# Task brief:
The answer is all of the data, repeated exactly.

# Material provided:
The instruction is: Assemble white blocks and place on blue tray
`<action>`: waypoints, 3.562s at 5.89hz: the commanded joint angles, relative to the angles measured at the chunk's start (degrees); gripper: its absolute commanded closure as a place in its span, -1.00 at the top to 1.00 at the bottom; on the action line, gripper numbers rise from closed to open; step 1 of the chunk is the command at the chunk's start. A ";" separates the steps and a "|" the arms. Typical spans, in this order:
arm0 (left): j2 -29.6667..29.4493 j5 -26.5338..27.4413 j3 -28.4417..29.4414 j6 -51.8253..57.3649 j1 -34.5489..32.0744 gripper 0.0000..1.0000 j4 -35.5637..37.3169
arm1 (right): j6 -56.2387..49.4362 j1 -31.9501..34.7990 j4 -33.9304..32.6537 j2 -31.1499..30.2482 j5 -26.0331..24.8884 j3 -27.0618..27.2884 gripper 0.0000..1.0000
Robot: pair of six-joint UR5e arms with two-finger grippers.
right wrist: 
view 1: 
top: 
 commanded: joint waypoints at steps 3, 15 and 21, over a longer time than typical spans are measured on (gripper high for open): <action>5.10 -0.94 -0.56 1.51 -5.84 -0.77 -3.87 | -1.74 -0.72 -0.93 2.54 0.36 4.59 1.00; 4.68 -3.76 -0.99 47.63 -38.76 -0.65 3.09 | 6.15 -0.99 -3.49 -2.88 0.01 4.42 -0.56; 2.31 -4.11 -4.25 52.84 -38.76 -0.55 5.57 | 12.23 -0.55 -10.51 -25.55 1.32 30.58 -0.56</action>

# Your response:
The instruction is: Assemble white blocks and place on blue tray
`<action>`: waypoints, 3.562s at 5.89hz: the commanded joint angles, relative to the angles measured at the chunk's start (degrees); gripper: its absolute commanded closure as a place in its span, -1.00 at the top to 1.00 at the bottom; on the action line, gripper numbers rise from closed to open; step 1 of the chunk is the command at the chunk's start. A ";" separates the steps and a "|" the arms. Typical spans, in this order:
arm0 (left): j2 -29.6667..29.4493 j5 -26.5338..27.4413 j3 -28.4417..29.4414 j6 -51.8253..57.3649 j1 -34.5489..32.0744 gripper 0.0000..1.0000 j4 -35.5637..37.3169
arm1 (right): j6 -56.2387..49.4362 j1 -31.9501..34.7990 j4 -33.9304..32.6537 j2 -31.1499..30.2482 j5 -26.0331..24.8884 j3 -27.0618..27.2884 gripper 0.0000..1.0000
Robot: pair of six-joint UR5e arms with two-finger grippers.
right wrist: 
view 1: 
top: 
 commanded: joint waypoints at steps 3, 15 and 21, over a longer time than typical spans are measured on (gripper high for open): <action>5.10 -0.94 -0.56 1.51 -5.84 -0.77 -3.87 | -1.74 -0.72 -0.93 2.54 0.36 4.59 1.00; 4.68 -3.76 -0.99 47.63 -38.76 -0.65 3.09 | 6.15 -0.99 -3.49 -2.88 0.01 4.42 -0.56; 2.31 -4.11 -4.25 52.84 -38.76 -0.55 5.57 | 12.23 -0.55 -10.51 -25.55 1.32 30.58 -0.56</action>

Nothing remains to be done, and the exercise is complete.